(Recorded data)

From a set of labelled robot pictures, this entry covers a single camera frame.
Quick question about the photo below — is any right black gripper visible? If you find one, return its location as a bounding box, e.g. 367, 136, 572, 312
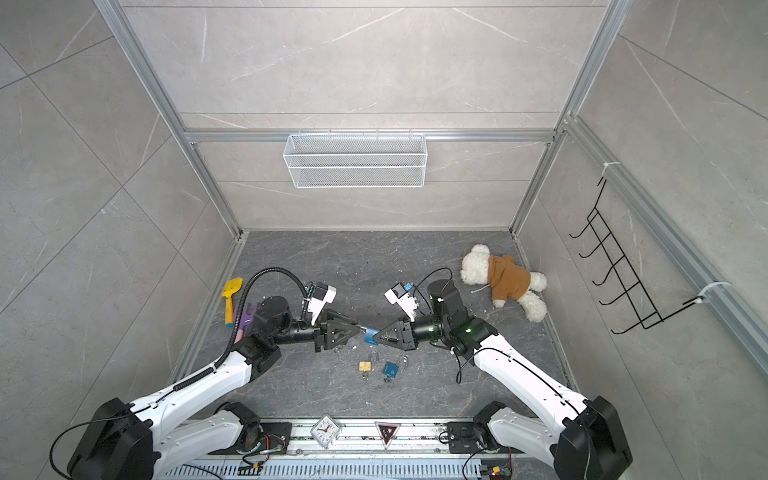
374, 313, 451, 352

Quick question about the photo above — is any blue padlock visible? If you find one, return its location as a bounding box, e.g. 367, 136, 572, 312
364, 327, 379, 345
383, 355, 409, 383

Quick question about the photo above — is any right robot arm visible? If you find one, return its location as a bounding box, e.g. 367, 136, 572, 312
373, 279, 633, 479

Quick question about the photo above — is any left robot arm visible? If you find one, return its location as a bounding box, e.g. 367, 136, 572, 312
54, 267, 361, 479

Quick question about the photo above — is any brass padlock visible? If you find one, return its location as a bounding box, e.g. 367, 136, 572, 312
358, 351, 379, 379

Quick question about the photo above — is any purple pink toy rake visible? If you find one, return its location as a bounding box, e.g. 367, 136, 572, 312
235, 302, 259, 342

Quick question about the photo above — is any red triangle warning sign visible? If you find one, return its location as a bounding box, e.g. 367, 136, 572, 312
375, 421, 401, 450

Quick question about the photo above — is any small white clock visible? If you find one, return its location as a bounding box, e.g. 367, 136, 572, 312
310, 414, 342, 449

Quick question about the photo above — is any yellow toy shovel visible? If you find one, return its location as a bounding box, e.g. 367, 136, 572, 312
222, 277, 243, 327

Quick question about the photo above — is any white teddy bear brown hoodie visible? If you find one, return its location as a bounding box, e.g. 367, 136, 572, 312
460, 244, 548, 323

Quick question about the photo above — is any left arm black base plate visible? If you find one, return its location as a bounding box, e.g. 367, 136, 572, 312
210, 421, 293, 455

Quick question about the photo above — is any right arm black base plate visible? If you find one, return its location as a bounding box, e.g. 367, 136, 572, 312
442, 422, 499, 454

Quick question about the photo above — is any white wire mesh basket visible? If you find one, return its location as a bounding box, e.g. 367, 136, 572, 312
283, 133, 428, 189

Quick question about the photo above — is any black wire hook rack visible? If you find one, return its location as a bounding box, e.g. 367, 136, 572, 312
568, 177, 705, 336

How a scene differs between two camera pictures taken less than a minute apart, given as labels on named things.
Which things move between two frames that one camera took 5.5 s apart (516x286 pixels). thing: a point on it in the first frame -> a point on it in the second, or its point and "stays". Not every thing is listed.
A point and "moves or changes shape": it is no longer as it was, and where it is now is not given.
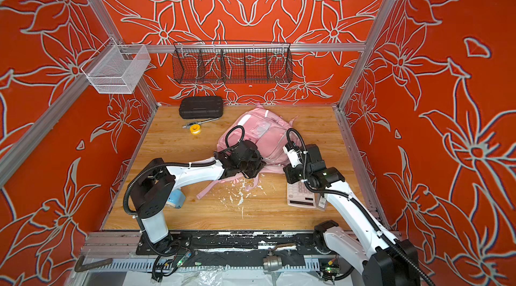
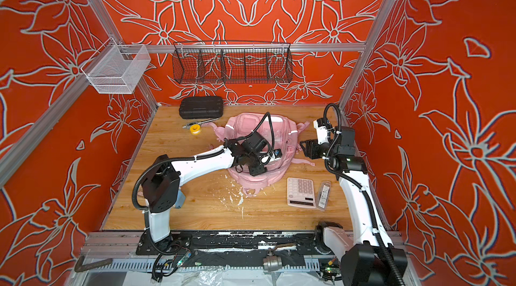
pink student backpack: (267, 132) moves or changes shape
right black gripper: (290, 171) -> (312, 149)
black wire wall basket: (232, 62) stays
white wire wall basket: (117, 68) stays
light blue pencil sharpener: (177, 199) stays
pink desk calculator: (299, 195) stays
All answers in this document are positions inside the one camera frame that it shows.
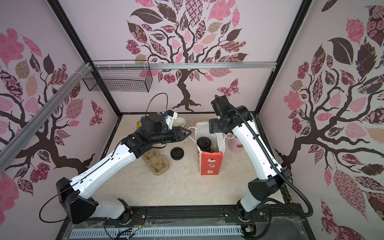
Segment pulp cup carrier tray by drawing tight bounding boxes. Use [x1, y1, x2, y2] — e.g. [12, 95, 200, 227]
[141, 149, 169, 176]

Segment red white paper bag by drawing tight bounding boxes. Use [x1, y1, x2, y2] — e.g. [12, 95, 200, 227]
[189, 122, 227, 176]

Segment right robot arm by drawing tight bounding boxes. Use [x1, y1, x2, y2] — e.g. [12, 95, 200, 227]
[209, 95, 314, 220]

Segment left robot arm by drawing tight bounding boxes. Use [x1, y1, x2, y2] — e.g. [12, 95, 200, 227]
[56, 111, 192, 225]

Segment aluminium frame bar left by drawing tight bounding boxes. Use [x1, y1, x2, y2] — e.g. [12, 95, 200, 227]
[0, 62, 92, 175]

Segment black wire basket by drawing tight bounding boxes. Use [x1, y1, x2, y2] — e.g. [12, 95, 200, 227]
[83, 60, 154, 93]

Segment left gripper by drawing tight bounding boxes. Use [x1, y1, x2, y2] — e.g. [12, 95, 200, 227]
[151, 125, 192, 145]

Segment aluminium frame bar back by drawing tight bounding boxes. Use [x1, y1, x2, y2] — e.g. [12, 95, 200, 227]
[94, 62, 277, 70]

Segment stack of black lids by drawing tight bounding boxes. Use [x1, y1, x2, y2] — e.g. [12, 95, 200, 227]
[170, 147, 185, 161]

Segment stack of paper cups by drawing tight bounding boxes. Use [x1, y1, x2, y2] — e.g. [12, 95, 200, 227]
[173, 117, 186, 128]

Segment white cable duct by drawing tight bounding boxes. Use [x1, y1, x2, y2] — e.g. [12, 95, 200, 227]
[68, 226, 243, 240]

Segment aluminium frame bar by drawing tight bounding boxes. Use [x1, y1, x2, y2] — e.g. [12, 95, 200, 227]
[94, 62, 277, 70]
[0, 62, 92, 175]

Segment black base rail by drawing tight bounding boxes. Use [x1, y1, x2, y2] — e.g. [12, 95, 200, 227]
[56, 205, 315, 240]

**EXERCISE GOAL:** If a line in the entries contains the word "stays", copy that line out.

**OUTPUT OF THE EXERCISE:**
Which things move between two frames that one camera took 5.5 s apart (516x286 pixels). thing: a point on it in the first frame -> a point on it in the second, or its point and "stays". Not every thing is listed.
black wire wall basket: (232, 62) stays
white wire wall basket: (117, 68) stays
light blue pencil sharpener: (177, 199) stays
pink desk calculator: (299, 195) stays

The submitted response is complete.